(About this exercise)
Every line in the records below with the string "frames" is to be copied out.

(Dataset)
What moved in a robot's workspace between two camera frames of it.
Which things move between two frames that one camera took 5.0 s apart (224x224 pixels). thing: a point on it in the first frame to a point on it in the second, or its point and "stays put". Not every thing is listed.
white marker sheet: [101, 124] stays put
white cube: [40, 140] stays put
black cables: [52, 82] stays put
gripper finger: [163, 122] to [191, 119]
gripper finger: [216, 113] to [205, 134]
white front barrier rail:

(Task solution)
What moved in a robot's workspace between two camera frames of it.
Which things move between two frames that one camera took 5.0 s apart (224x224 pixels). thing: a point on it in the first frame to a point on it in the second, or its point and "stays put". Not every thing is listed.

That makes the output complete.